Imperialism and the Global South
One hundred and ten years ago, the Industrial Workers of the World formed in strict opposition to the capitalist state. They did not believe in compromising the principles of socialism and believed strongly in a disciplined opposition to capital. The provisional interests of the working class were upheld through tactics. The IWW was a genuinely proletarian party for a time, but the economism of the IWW was responsible for its fatal inability to connect US labor struggles to those of the oppressed internal colonies.
A working class and anti-imperialist party form dedicated to the overthrow of capitalism and in opposition to US and western hegemonic power is indispensable. Occupy was right to direct indignation at finance capital, but failed to express its opposition to the capitalist and imperial state as such. A socialist strategy must have at its core taking state power: but to succeed we must challenge the power of imperial states to dictate extractive and unequal policies around the world. We must seek a power bloc that is not the conventional set of left parties, but a bloc of working-class/anti-imperialist forces in the Global South, recognizing class inequality within a divided world system. We also must recognize the sustained importance of imperialism. In the 1970s to 1980s, smug Western Marxists and Eurocommunists all but jettisoned the concept as an applicable means for understanding the reality of class struggles on a global basis. Opposition to capitalism without a grasp of the class divisions that correspond with national boundaries is essential.
Ever since the French Socialists came to power in 1981 it is obvious to us all that the Second International socialism idea of the Left taking power is delusional, even if it provided a momentary period of hope when capital in the modern state was ascendant and the post-war Soviet Union was failing to meet its ideals rooted in building a workers’ state. Socialist praise for the development of civil liberties and human rights in the West is highly insensitive to cultural difference and relevant only to the privileged and a thin layer of the oppressed. We have no examples of successes on the Left in the West that could be sustained for more than a short period of time without a counterattack from capital. The growth of financialization has made it even more difficult to rein in the power of capital in most states. The idea of a power bloc, as in Greece and other regions, is a stimulating undertaking for the Left, but it is also largely bereft of any concrete evidence that it will achieve any gain.
Taking state power is only relevant if seized by socialists in the Third World countries on a regional geographic level. Yes, something like a Soviet Union. In the early 21st century most states can be turned into “failed states” if opposed by capital. Thus. we need to re-imagine taking state power on a much wider level. The axiom of the Cold War era that imperial wars were to be fought over the spoils in the Third World is more prescient today than ever, as class struggles expand in the Global South and the West is extending its exploitation from extractive industries to the production of commodities. The United States is reviving its Cold War stance not in opposition to Russia or other regional states, but out of fear that a working class bloc could form at a time when the West is ever more dependent on both natural resources and commodities produced by workers in the Global South.
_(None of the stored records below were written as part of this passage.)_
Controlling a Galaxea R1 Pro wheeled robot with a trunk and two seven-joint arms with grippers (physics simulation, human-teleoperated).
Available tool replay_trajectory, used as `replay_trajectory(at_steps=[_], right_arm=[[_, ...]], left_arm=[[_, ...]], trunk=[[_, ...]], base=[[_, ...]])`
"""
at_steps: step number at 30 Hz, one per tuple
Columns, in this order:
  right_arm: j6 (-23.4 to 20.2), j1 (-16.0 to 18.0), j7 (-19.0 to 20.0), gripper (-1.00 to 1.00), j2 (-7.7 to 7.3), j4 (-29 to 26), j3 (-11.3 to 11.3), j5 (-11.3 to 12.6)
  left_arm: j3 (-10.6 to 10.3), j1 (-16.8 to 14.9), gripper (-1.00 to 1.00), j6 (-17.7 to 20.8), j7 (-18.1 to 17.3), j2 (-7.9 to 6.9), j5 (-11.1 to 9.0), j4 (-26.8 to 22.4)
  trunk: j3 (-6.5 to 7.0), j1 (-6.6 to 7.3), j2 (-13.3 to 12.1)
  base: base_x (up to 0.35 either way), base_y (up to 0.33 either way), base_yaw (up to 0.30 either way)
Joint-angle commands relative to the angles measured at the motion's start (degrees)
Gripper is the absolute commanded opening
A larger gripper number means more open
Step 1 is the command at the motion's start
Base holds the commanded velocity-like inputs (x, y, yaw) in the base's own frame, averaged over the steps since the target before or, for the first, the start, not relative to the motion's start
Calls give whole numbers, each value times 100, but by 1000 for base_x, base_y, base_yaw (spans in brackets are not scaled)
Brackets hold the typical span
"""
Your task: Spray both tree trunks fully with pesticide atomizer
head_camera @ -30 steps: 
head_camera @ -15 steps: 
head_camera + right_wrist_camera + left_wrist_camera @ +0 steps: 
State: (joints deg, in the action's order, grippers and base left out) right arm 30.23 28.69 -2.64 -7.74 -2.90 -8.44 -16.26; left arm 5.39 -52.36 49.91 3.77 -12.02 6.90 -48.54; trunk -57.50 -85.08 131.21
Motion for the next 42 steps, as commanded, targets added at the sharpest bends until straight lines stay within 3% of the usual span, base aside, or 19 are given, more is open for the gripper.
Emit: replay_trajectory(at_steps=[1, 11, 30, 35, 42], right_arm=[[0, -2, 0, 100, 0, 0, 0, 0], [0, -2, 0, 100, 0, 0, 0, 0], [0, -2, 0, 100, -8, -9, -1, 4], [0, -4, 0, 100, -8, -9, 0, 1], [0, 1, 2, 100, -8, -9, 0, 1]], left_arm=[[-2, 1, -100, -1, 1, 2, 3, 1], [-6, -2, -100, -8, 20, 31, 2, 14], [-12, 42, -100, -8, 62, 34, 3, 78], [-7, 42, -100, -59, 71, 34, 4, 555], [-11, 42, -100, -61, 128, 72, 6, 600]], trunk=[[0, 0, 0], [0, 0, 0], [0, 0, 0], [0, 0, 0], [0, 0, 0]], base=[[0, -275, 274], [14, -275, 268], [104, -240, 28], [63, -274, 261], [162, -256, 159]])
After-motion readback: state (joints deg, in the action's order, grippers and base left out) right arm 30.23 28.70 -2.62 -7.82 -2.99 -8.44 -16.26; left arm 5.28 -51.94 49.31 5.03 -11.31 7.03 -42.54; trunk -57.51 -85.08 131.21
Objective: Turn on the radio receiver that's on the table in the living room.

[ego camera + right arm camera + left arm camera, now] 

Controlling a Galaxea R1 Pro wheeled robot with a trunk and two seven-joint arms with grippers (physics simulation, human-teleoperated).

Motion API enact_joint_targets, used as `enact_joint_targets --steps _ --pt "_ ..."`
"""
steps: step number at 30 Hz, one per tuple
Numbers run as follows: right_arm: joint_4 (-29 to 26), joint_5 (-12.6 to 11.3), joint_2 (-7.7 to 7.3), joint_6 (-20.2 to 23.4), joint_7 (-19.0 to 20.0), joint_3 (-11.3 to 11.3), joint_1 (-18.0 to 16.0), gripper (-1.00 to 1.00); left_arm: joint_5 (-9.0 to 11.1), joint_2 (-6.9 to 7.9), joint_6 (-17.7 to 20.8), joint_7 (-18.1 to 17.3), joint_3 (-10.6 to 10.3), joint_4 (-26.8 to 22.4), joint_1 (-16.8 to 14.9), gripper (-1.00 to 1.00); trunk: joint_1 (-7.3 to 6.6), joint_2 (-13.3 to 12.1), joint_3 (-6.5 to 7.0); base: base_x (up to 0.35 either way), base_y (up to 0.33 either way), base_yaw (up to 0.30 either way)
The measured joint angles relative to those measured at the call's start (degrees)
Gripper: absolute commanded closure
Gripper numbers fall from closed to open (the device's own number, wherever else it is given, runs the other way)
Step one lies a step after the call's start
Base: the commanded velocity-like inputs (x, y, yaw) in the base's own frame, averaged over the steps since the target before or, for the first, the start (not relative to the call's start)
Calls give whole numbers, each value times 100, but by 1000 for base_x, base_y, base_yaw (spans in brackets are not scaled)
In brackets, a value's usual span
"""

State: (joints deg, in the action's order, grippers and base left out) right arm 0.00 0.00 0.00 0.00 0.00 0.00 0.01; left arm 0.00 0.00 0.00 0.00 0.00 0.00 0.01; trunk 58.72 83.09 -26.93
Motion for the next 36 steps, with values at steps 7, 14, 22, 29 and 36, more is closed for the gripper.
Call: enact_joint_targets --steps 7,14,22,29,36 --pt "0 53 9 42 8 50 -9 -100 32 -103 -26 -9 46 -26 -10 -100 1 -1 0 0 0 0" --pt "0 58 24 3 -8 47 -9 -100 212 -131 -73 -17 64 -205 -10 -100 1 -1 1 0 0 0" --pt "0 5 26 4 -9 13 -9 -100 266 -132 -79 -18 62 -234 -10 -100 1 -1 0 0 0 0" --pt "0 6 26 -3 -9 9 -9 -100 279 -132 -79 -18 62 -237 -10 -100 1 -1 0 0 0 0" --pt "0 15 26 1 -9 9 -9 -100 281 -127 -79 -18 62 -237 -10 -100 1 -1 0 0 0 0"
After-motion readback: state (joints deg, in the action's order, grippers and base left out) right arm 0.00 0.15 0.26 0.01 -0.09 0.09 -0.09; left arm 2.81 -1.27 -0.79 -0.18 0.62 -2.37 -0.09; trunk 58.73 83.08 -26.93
This model is analogous to extant socialist states that have asserted the importance of developing the means of production before advancing the class interests. The state becomes essentially the representative of the workers. The question is whether in fact the “communist” State does represent the interests of workers and peasants. This is certainly not the case in China and Vietnam, and other states that are advancing with the patina of “communism.” The Chinese state could crush the “democracy” protests of the educated middle class at Tiananmen Square, and perhaps Hong Kong, but given the nature of state power, this new movement could gain control over the state: a fate much more threatening to The City of London and Wall Street than to Beijing. Thus we could consider the potential of workers’ states to evolve into representatives of the working class, as direct struggles grow at an ever more rapid pace.